MATERIAL PROVIDED:
____

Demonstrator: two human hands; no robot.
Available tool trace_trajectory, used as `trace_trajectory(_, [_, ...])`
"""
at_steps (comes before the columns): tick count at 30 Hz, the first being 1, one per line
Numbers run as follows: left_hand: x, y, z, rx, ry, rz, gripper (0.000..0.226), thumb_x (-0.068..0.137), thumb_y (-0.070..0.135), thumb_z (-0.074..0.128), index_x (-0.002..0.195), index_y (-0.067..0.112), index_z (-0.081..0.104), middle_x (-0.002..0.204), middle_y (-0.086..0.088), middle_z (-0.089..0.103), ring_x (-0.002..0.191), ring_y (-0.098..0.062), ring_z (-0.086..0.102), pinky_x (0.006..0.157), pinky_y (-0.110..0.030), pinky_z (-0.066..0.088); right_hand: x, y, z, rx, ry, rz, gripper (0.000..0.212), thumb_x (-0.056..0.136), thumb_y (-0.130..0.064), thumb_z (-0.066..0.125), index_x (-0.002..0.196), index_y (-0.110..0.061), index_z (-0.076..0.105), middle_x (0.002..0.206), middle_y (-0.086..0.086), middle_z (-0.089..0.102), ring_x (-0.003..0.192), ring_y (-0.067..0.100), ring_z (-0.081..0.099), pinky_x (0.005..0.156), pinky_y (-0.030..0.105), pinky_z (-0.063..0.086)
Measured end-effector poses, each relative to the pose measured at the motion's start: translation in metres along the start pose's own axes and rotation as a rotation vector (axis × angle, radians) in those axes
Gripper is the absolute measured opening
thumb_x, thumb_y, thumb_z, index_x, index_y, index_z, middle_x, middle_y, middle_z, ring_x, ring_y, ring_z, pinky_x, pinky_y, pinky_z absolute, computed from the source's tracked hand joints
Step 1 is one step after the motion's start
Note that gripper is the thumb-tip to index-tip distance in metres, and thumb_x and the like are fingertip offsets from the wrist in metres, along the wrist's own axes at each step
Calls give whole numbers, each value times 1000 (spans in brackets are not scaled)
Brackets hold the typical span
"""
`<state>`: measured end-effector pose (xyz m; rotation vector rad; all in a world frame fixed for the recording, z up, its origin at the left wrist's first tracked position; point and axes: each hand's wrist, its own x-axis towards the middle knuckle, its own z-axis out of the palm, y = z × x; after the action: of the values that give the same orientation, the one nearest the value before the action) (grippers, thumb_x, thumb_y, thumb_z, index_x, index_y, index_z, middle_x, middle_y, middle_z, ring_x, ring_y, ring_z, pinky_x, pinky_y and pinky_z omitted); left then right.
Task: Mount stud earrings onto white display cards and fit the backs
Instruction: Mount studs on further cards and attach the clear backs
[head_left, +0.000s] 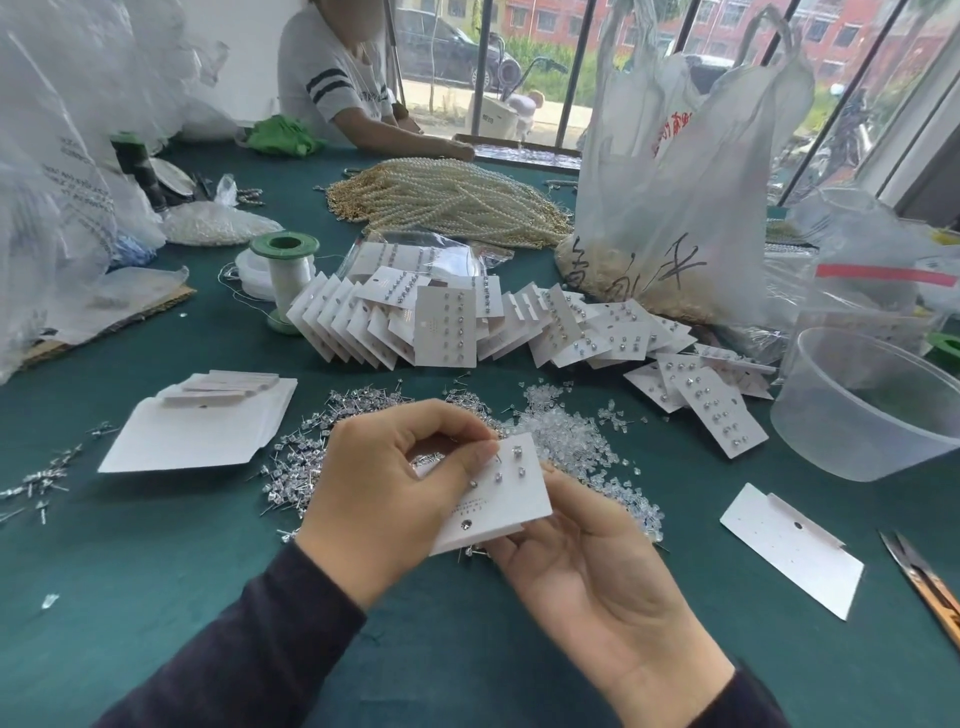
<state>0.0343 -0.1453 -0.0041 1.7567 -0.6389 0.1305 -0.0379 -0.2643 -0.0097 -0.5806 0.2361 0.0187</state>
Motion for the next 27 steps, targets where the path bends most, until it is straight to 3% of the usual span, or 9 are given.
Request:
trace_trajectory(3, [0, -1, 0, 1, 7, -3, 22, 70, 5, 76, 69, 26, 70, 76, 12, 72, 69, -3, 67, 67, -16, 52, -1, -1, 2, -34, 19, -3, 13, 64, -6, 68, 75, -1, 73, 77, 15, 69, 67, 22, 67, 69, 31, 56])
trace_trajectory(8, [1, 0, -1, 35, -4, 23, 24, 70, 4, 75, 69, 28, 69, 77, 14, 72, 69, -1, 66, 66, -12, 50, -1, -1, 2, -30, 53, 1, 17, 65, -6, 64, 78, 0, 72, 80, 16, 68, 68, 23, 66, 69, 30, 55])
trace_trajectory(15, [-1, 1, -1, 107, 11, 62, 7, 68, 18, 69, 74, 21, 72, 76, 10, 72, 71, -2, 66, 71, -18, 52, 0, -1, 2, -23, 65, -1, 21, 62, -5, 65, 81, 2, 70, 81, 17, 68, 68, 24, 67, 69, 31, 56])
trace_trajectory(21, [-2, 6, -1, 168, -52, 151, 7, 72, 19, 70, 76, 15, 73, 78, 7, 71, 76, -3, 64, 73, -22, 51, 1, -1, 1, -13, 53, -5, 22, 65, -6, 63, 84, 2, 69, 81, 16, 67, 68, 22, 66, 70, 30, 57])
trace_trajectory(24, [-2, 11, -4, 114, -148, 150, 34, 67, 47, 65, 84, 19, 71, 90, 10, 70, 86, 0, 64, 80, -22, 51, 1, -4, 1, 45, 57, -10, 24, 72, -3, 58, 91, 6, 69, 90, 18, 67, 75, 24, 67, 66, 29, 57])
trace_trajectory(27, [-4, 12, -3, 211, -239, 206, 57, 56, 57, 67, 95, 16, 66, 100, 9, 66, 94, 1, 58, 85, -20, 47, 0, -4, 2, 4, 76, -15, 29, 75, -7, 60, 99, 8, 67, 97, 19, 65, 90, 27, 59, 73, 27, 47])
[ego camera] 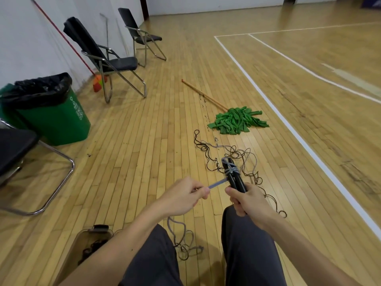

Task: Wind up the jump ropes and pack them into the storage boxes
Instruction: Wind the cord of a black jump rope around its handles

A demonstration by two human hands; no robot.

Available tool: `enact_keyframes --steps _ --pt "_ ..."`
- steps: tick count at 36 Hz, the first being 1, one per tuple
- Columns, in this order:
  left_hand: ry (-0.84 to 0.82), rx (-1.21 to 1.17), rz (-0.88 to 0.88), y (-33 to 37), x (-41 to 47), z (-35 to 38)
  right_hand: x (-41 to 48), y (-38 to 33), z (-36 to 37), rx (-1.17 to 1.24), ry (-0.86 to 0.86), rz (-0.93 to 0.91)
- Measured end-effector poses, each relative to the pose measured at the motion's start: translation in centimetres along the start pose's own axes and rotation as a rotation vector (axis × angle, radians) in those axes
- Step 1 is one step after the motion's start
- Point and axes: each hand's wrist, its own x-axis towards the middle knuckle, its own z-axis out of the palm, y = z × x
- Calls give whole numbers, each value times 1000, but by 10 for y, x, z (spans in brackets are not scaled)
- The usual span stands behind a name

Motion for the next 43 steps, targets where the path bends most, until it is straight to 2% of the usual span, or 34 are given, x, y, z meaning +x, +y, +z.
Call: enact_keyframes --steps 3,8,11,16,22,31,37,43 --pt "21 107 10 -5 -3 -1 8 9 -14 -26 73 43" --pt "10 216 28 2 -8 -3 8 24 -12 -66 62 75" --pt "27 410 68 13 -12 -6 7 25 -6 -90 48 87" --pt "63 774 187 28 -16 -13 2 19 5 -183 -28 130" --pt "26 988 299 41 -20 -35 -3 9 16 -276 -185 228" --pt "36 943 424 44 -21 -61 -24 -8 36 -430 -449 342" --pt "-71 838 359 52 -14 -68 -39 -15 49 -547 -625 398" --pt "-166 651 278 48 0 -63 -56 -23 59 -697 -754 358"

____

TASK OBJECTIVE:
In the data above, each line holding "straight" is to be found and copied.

ANSWER TO THIS PROBLEM:
Motion for the next 27 steps, targets where the path bends most, until it is straight to 3% of the usual span, or 9 are given.
Motion for the next 43 steps, targets where the path bends most, until it is straight to 2% of the usual span, or 34 are given, x, y, z meaning +x, +y, +z.

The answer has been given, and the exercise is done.